### Data provided
* * * * * * * * *
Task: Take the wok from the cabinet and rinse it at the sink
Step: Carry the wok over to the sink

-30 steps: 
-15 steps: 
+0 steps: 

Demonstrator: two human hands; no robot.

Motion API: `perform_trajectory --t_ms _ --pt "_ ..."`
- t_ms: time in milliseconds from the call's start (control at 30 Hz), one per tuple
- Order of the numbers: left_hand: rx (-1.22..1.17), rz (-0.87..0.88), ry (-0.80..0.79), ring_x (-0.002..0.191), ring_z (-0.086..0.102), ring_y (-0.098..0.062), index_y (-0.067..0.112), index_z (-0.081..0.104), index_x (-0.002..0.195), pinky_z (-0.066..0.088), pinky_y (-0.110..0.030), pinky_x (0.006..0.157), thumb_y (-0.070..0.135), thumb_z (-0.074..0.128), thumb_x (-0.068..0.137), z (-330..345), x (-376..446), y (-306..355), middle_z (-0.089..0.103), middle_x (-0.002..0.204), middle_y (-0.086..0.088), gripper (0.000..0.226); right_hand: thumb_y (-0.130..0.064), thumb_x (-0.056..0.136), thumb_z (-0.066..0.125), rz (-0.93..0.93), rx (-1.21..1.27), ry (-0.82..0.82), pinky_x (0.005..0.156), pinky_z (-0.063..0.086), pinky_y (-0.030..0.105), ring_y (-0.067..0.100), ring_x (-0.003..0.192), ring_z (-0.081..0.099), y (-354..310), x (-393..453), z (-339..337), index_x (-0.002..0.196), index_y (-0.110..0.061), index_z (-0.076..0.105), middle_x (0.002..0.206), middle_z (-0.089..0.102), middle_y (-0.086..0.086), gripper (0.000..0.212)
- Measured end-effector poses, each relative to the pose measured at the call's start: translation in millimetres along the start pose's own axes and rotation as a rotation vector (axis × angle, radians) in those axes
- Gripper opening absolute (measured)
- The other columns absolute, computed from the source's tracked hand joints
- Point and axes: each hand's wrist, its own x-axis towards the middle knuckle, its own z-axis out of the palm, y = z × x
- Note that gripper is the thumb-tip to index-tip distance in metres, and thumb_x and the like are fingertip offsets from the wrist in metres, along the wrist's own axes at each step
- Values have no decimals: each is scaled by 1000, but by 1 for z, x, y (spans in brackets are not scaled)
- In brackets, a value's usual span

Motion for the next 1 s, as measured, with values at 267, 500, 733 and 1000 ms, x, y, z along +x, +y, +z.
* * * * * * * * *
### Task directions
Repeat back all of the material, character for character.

### Solution to this task
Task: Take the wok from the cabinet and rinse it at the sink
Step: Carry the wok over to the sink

-30 steps: 
-15 steps: 
+0 steps: 

Demonstrator: two human hands; no robot.

Motion API: `perform_trajectory --t_ms _ --pt "_ ..."`
- t_ms: time in milliseconds from the call's start (control at 30 Hz), one per tuple
- Order of the numbers: left_hand: rx (-1.22..1.17), rz (-0.87..0.88), ry (-0.80..0.79), ring_x (-0.002..0.191), ring_z (-0.086..0.102), ring_y (-0.098..0.062), index_y (-0.067..0.112), index_z (-0.081..0.104), index_x (-0.002..0.195), pinky_z (-0.066..0.088), pinky_y (-0.110..0.030), pinky_x (0.006..0.157), thumb_y (-0.070..0.135), thumb_z (-0.074..0.128), thumb_x (-0.068..0.137), z (-330..345), x (-376..446), y (-306..355), middle_z (-0.089..0.103), middle_x (-0.002..0.204), middle_y (-0.086..0.088), gripper (0.000..0.226); right_hand: thumb_y (-0.130..0.064), thumb_x (-0.056..0.136), thumb_z (-0.066..0.125), rz (-0.93..0.93), rx (-1.21..1.27), ry (-0.82..0.82), pinky_x (0.005..0.156), pinky_z (-0.063..0.086), pinky_y (-0.030..0.105), ring_y (-0.067..0.100), ring_x (-0.003..0.192), ring_z (-0.081..0.099), y (-354..310), x (-393..453), z (-339..337), index_x (-0.002..0.196), index_y (-0.110..0.061), index_z (-0.076..0.105), middle_x (0.002..0.206), middle_z (-0.089..0.102), middle_y (-0.086..0.086), gripper (0.000..0.212)
- Measured end-effector poses, each relative to the pose measured at the call's start: translation in millimetres along the start pose's own axes and rotation as a rotation vector (axis × angle, radians) in those axes
- Gripper opening absolute (measured)
- The other columns absolute, computed from the source's tracked hand joints
- Point and axes: each hand's wrist, its own x-axis towards the middle knuckle, its own z-axis out of the palm, y = z × x
- Note that gripper is the thumb-tip to index-tip distance in metres, and thumb_x and the like are fingertip offsets from the wrist in metres, along the wrist's own axes at each step
- Values have no decimals: each is scaled by 1000, but by 1 for z, x, y (spans in brackets are not scaled)
- In brackets, a value's usual span

Motion for the next 1 s, as measured, with values at 267, 500, 733 and 1000 ms, x, y, z along +x, +y, +z.

No other output is expected for this exercise.